● **EXERCISE AIM**: Please give again every entry exactly as it appears, setting aside the pictures.

● **DATASET RECORDS**:
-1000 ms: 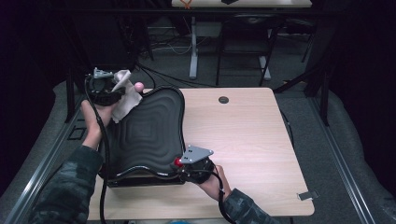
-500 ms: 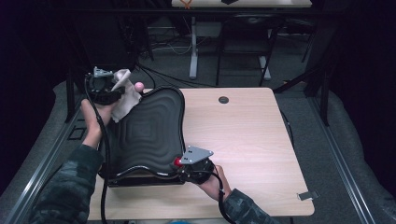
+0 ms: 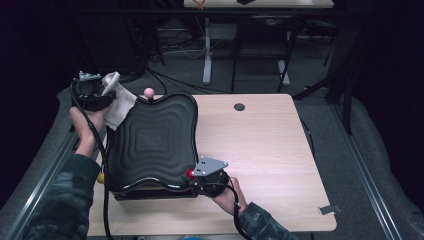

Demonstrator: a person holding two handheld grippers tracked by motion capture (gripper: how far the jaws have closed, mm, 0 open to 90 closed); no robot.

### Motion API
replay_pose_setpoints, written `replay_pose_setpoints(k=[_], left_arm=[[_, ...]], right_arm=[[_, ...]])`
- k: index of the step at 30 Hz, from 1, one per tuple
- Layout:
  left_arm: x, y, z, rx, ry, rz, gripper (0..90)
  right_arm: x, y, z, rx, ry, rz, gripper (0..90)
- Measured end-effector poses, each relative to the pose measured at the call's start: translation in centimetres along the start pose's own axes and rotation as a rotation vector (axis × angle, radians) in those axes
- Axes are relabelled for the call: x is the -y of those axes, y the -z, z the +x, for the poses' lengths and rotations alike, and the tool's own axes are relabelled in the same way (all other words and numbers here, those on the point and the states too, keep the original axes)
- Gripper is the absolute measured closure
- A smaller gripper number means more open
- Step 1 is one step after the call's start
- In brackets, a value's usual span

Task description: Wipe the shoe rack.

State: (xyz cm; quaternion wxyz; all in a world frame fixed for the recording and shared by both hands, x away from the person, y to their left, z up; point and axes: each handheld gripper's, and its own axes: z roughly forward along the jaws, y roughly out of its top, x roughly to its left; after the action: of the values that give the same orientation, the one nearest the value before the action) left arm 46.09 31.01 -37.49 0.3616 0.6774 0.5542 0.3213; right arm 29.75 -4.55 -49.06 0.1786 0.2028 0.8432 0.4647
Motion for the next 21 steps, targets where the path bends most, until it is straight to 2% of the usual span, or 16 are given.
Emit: replay_pose_setpoints(k=[4,7,10,12,15,21], left_arm=[[0.6,-0.1,1.5,-0.034,0.030,0.023,81.2],[1.1,0.1,2.4,-0.011,0.076,0.010,81.3],[1.1,0.9,2.3,0.010,0.083,-0.026,81.3],[0.8,1.5,1.9,0.028,0.075,-0.059,81.3],[0.0,2.5,0.8,0.084,0.067,-0.102,81.3],[-2.2,3.5,-2.9,0.167,-0.021,-0.148,81.2]], right_arm=[[0.0,0.0,0.0,-0.001,0.001,0.000,60.1],[0.0,0.0,0.0,0.001,0.001,0.001,60.0],[0.0,0.0,0.0,-0.001,0.003,-0.001,60.1],[0.0,0.0,0.0,0.000,0.004,-0.001,60.0],[0.0,0.0,0.0,0.002,0.005,-0.003,60.0],[0.1,0.0,0.0,0.005,0.009,-0.004,60.0]])
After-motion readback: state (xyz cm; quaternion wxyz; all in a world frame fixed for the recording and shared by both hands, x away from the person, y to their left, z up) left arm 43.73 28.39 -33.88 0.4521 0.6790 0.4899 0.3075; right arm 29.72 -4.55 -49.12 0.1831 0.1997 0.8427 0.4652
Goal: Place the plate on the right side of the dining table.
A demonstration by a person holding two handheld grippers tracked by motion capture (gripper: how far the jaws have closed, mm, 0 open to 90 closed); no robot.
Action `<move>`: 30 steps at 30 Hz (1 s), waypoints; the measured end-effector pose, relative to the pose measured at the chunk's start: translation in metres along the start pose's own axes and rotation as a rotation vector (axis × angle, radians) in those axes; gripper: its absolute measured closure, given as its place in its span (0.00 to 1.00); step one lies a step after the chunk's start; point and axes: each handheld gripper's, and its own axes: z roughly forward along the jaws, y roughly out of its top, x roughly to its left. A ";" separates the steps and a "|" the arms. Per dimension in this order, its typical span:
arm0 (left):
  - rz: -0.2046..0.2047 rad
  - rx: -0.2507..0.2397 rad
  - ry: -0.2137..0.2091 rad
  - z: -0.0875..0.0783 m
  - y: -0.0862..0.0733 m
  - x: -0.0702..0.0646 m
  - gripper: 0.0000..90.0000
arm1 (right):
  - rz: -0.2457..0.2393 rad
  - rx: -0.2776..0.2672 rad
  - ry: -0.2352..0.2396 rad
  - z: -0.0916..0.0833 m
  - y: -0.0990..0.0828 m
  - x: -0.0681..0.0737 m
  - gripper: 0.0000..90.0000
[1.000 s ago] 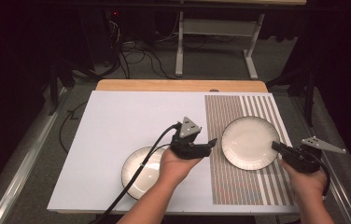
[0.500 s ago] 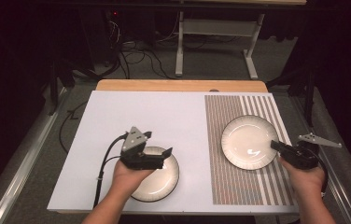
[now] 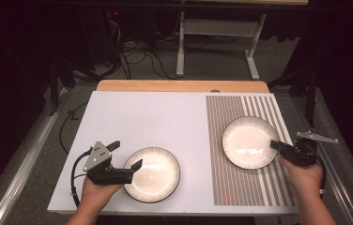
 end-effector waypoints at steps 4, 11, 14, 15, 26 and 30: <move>0.005 0.010 -0.007 0.002 -0.003 0.000 0.02 | 0.010 0.013 -0.012 0.004 0.000 -0.002 0.90; 0.011 0.020 0.000 0.005 -0.004 0.002 0.02 | 0.045 0.033 -0.028 0.008 -0.001 -0.005 0.89; 0.034 0.021 0.031 0.003 -0.003 0.002 0.03 | 0.045 0.034 -0.060 0.011 -0.002 -0.006 0.88; 0.031 0.020 0.030 0.003 -0.003 0.003 0.03 | 0.045 0.043 -0.075 0.013 -0.003 -0.006 0.88; -0.015 0.036 -0.004 0.007 -0.007 0.011 0.03 | 0.061 0.040 -0.103 0.020 -0.011 -0.010 0.85; -0.020 0.035 0.002 0.006 -0.008 0.013 0.03 | 0.035 -0.002 -0.119 0.014 -0.011 -0.008 0.73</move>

● **WRITTEN ANSWER**:
-1000 ms: 
-500 ms: 
+0 ms: 

Demonstrator: a person holding two handheld grippers tracked by motion capture (gripper: how far the jaws have closed, mm, 0 open to 90 closed); no robot.

### Motion API
replay_pose_setpoints, written `replay_pose_setpoints(k=[_], left_arm=[[_, ...]], right_arm=[[_, ...]])`
- k: index of the step at 30 Hz, from 1, one per tuple
- Layout:
  left_arm: x, y, z, rx, ry, rz, gripper (0..90)
  right_arm: x, y, z, rx, ry, rz, gripper (0..90)
- Measured end-effector poses, each relative to the pose measured at the call's start: translation in centimetres along the start pose's own axes and rotation as a rotation vector (axis × angle, radians) in those axes
- Axes are relabelled for the call: x is the -y of those axes, y the -z, z the +x, for the poses' lengths and rotations alike, and the tool's own axes are relabelled in the same way (all other words and numbers here, those on the point and the states too, keep the original axes)
- Gripper is the absolute measured closure
- A smaller gripper number means more open
- Step 1 is one step after the call's start
- In brackets, a value's usual span

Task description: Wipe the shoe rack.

State: (xyz cm; quaternion wxyz; all in a world frame fixed for the recording and shared by both hands, x away from the person, y to their left, z up; point and axes: each handheld gripper's, and its own axes: z roughly forward along the jaws, y roughly out of its top, x roughly to its left; after the action: of the values that give the same orientation, the one nearest the value before the action) left arm 46.09 31.01 -37.49 0.3616 0.6774 0.5542 0.3213; right arm 29.75 -4.55 -49.06 0.1786 0.2028 0.8432 0.4647
Motion for the next 21 steps, targets where the path bends most, until it is straight to 2% of the usual span, or 16 are given.
Emit: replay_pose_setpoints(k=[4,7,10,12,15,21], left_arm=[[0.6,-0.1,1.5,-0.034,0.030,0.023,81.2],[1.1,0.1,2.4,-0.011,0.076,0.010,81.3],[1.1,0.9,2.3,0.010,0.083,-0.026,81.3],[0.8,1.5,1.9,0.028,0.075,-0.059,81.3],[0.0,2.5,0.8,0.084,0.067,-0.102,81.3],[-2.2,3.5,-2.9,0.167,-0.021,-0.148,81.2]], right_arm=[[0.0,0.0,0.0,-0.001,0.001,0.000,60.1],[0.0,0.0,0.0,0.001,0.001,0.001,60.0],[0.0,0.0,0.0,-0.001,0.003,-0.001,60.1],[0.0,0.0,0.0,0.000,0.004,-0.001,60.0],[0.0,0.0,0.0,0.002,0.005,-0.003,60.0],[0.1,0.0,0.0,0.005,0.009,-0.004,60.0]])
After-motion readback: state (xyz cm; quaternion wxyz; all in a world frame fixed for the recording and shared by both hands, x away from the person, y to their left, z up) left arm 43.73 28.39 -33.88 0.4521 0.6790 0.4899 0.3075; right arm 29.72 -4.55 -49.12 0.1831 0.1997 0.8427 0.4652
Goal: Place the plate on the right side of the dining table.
A demonstration by a person holding two handheld grippers tracked by motion capture (gripper: how far the jaws have closed, mm, 0 open to 90 closed); no robot.
Action `<move>`: 30 steps at 30 Hz (1 s), waypoints; the measured end-effector pose, relative to the pose measured at the chunk's start: translation in metres along the start pose's own axes and rotation as a rotation vector (axis × angle, radians) in those axes; gripper: its absolute measured closure, given as its place in its span (0.00 to 1.00); step one lies a step after the chunk's start; point and axes: each handheld gripper's, and its own axes: z roughly forward along the jaws, y roughly out of its top, x roughly to its left. A ";" separates the steps and a "|" the arms. Per dimension in this order, its typical span:
arm0 (left):
  - rz: -0.2046..0.2047 rad
  - rx: -0.2507..0.2397 rad
  - ry: -0.2137..0.2091 rad
  - z: -0.0875..0.0783 m
  - y: -0.0862..0.0733 m
  - x: -0.0702..0.0646 m
  - gripper: 0.0000..90.0000
arm1 (right):
  - rz: -0.2457..0.2393 rad
  - rx: -0.2776..0.2672 rad
  - ry: -0.2352..0.2396 rad
  - z: -0.0916..0.0833 m
  - y: -0.0990..0.0828 m
  - x: -0.0681..0.0737 m
  - gripper: 0.0000..90.0000
[1.000 s ago] 
[0.500 s ago] 
[now] 
 end-effector waypoints at steps 4, 11, 14, 15, 26 and 30: <move>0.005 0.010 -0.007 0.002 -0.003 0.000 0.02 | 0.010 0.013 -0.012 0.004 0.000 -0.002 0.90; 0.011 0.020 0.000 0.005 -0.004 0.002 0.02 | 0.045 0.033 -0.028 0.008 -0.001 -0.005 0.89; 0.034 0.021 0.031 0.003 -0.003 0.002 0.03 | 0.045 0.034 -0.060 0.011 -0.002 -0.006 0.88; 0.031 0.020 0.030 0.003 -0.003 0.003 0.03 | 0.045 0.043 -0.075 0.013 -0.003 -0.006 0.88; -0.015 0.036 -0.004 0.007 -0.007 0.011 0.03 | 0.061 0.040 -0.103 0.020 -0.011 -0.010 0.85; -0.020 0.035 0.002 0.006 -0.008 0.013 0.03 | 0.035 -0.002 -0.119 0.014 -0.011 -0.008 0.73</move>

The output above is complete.